On the hill Dad’s much smaller shed is still there, a year after his passing. On the tool board in his distinctive writing is scrawled a command: “If you borrow it, return it!” People still borrow things from Dad’s shed and mostly they still return them.

I’ve always envied men their sheds. Then soon after I retired, a friend gave me a fabulous book about women’s sheds. It was a revelation! Lots of women have sheds! For writing. For gardening. For painting. For crafts. For whatever they want. I couldn’t believe it! Browsing through this beautiful book, my soul began to sing.

I had to have my own shed. Or a version of a shed. Our house block is awkward for sheds but our house is large enough for us not to need them. The shed John does have is only large enough for storing garden tools. Instead of a work shed, he has work areas in the house and the garage.

I have a sewing nook in our large study. And I have converted a part of the sleepout of our 1930s tin and timber Queenslander into my knitting and crochet ‘craft shed’. I have drawers full of yarns and patterns, jars filled with knitting needles and crochet hooks, and clear plastic boxes storing finished work. Inspiration is everywhere in my ‘craft shed’.

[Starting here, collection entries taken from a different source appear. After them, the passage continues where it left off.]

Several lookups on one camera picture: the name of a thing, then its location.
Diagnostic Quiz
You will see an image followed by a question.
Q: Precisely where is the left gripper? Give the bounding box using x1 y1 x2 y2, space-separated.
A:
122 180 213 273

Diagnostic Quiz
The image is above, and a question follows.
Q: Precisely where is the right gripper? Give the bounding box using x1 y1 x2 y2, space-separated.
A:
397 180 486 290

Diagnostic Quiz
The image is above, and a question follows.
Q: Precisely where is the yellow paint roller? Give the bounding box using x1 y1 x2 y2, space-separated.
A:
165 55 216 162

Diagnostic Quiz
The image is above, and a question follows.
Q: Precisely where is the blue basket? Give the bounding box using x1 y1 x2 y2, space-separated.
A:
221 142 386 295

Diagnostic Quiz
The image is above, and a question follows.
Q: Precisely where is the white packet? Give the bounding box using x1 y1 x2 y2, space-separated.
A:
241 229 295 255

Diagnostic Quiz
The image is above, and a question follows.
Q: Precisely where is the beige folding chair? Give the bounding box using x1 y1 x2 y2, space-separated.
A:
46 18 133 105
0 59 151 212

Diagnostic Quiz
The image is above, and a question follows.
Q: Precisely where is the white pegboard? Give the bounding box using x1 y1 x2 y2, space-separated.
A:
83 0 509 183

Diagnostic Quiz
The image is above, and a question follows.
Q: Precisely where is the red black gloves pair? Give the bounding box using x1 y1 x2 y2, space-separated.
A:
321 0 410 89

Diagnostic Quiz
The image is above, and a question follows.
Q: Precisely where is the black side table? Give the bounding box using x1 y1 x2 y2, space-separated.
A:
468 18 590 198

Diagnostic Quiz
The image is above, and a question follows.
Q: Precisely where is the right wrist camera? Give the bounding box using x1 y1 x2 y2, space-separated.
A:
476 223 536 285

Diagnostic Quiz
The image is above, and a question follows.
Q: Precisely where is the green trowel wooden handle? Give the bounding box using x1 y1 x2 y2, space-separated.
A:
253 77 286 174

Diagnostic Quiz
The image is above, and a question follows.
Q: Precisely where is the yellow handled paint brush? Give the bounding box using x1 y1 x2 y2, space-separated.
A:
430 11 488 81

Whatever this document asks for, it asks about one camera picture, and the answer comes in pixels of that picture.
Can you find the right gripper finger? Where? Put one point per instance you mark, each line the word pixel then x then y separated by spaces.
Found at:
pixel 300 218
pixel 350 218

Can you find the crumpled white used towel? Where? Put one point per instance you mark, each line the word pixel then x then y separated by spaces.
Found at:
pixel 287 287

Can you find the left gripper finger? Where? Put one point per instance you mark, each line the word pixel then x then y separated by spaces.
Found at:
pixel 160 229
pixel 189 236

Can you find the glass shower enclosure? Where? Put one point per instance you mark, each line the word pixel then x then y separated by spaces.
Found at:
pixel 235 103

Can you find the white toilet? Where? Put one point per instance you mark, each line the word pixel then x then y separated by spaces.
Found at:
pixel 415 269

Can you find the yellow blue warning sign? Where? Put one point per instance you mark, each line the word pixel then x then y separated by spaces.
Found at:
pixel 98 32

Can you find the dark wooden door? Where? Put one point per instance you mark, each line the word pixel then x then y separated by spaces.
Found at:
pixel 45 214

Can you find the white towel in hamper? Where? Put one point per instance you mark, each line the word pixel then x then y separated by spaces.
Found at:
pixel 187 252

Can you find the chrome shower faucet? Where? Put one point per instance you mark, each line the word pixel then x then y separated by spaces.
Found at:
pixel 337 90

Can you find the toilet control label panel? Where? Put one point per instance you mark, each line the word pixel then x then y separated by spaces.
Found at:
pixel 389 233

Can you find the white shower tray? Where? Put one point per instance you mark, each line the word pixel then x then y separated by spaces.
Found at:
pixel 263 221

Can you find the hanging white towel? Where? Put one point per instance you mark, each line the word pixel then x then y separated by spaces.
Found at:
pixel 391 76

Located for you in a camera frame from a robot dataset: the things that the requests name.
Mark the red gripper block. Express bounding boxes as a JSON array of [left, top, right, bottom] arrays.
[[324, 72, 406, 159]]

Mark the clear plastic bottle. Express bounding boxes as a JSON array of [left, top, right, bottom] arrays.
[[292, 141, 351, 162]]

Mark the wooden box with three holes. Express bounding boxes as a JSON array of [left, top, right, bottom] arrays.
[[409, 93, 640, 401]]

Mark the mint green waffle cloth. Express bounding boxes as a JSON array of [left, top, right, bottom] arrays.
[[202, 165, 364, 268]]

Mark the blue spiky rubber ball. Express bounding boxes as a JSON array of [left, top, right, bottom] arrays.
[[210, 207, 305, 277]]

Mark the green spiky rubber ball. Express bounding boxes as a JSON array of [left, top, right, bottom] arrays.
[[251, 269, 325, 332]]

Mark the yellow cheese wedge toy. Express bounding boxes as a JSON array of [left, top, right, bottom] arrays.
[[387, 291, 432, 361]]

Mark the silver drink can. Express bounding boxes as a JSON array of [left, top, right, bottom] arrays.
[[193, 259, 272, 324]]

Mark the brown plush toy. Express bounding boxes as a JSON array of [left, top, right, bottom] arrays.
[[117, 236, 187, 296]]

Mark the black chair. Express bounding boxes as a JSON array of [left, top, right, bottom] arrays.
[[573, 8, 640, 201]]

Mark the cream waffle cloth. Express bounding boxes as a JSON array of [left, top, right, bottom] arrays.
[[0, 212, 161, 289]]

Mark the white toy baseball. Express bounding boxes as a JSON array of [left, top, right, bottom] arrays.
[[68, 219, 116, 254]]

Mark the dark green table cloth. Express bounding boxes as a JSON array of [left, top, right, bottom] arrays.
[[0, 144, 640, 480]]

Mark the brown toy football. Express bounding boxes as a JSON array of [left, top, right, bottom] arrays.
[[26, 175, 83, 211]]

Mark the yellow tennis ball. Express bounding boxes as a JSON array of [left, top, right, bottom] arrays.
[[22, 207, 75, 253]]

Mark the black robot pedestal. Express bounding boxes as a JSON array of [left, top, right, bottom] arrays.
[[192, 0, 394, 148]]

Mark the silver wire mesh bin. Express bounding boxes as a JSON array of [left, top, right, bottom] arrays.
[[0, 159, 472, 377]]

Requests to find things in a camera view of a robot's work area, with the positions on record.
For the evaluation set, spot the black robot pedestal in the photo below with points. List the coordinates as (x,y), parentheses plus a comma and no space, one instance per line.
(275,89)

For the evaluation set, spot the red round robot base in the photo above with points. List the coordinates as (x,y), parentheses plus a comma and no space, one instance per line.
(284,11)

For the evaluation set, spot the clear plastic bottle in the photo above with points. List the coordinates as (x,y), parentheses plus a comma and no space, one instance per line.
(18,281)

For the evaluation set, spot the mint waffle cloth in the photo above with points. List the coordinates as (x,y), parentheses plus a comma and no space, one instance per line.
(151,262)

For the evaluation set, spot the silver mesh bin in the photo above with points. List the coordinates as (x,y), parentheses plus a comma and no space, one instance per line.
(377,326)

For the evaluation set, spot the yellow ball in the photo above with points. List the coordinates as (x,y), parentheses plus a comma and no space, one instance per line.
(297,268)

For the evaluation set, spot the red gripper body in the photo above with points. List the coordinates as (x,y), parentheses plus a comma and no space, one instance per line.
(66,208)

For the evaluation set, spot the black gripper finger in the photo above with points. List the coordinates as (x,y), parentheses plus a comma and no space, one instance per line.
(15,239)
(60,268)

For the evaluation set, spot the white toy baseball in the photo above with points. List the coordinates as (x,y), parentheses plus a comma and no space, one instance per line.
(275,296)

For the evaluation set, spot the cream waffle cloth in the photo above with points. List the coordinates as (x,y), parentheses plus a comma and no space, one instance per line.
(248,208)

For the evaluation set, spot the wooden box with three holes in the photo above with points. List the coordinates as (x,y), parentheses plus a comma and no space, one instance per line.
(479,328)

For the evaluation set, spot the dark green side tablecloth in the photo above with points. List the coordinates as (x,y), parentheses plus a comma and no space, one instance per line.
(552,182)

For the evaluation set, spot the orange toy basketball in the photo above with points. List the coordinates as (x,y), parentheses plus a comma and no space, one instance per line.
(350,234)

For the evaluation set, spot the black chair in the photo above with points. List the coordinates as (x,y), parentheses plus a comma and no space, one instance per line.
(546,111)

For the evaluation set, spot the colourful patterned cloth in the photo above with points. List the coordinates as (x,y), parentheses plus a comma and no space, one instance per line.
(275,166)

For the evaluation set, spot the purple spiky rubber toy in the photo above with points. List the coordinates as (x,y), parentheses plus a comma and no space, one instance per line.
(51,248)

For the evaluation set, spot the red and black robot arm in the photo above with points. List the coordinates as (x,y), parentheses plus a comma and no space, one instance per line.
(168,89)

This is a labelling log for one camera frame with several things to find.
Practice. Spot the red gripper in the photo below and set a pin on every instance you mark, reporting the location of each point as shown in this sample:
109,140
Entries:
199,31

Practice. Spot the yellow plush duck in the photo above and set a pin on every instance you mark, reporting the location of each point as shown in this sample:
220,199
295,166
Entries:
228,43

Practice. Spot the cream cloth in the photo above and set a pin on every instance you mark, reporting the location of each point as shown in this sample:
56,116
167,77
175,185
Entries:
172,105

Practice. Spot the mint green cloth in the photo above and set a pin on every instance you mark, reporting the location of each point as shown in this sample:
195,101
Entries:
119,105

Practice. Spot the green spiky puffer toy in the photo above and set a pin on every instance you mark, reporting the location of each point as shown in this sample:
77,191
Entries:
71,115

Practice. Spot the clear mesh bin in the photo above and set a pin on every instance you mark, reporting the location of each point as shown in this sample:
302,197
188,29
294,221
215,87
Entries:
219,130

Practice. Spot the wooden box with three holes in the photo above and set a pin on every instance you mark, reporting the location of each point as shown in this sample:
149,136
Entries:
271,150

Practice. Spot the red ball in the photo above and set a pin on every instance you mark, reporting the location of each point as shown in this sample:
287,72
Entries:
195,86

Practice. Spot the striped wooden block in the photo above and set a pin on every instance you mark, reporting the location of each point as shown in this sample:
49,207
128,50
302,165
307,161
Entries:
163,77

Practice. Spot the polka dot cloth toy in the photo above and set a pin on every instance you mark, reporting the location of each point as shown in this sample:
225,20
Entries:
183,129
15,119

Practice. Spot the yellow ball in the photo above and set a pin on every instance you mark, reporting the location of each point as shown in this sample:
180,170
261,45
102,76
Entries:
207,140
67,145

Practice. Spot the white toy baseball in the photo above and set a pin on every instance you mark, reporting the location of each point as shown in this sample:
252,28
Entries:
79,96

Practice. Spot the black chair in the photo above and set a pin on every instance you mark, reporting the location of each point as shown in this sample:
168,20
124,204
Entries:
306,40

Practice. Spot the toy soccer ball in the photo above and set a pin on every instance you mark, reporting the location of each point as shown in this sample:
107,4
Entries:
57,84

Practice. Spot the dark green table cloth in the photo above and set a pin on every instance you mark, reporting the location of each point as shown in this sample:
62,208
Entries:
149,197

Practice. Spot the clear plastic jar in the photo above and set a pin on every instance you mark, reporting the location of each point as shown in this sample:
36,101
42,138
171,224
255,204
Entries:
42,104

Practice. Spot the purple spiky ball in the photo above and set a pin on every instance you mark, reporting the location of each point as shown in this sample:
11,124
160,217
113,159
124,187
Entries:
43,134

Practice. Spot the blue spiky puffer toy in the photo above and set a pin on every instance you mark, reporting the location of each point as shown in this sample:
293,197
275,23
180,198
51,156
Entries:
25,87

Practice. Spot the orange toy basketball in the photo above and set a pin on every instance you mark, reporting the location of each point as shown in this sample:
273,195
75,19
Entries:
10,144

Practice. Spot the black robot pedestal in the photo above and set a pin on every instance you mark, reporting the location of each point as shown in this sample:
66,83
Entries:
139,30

So a couple of years ago when I’d started accumulating finished work and needed to find an outlet for it, I decided to set up a shop on Etsy and, needing to come up with a name for my shop, I started thinking about something to do with craft sheds. I played with variations of that idea for months but everything seemed lame. Then I played with other ideas to do with stitches and witches. That didn’t work either. Finally I sat down and wrote a very long list of things I love and words associated with them. John liked the idea of a two-part name, Something & Something, and he added Nutmeg to the list. And one day it just all fell into place and I had a name: Nutmeg & Purls.

So Nutmeg & Purls is about beautiful things I love and that I hope you will love too.

I love purl, a knitting stitch both contrary and restful. And I love our cat, Nutmeg, a British shorthair. She keeps me company while I stitch. There’s a lovely photo of her in the shop.

We set up the Etsy shop in 2015, but only now have I put some stock in it. We need to take photos of everything, which is a process in itself, and when you’re retired, you’re so busy!

So far the shop has a collection of finished baby blankets. Soon I will add some baby clothes and beautiful vintage lacy women’s tops in soft cotton, in time for summer.

Everything in the Nutmeg & Purls store has been hand made with love and care. I hope you will enjoy browsing and returning from time to time to check for new stock. These things take time to make so stock numbers will always be quite small. If you decide to buy something, for yourself or as a unique gift for a special someone, I’m sure it will give many years of pleasure.

And it would be wonderful if browsing Nutmeg & Purls   inspires you in your own unique crafts journey.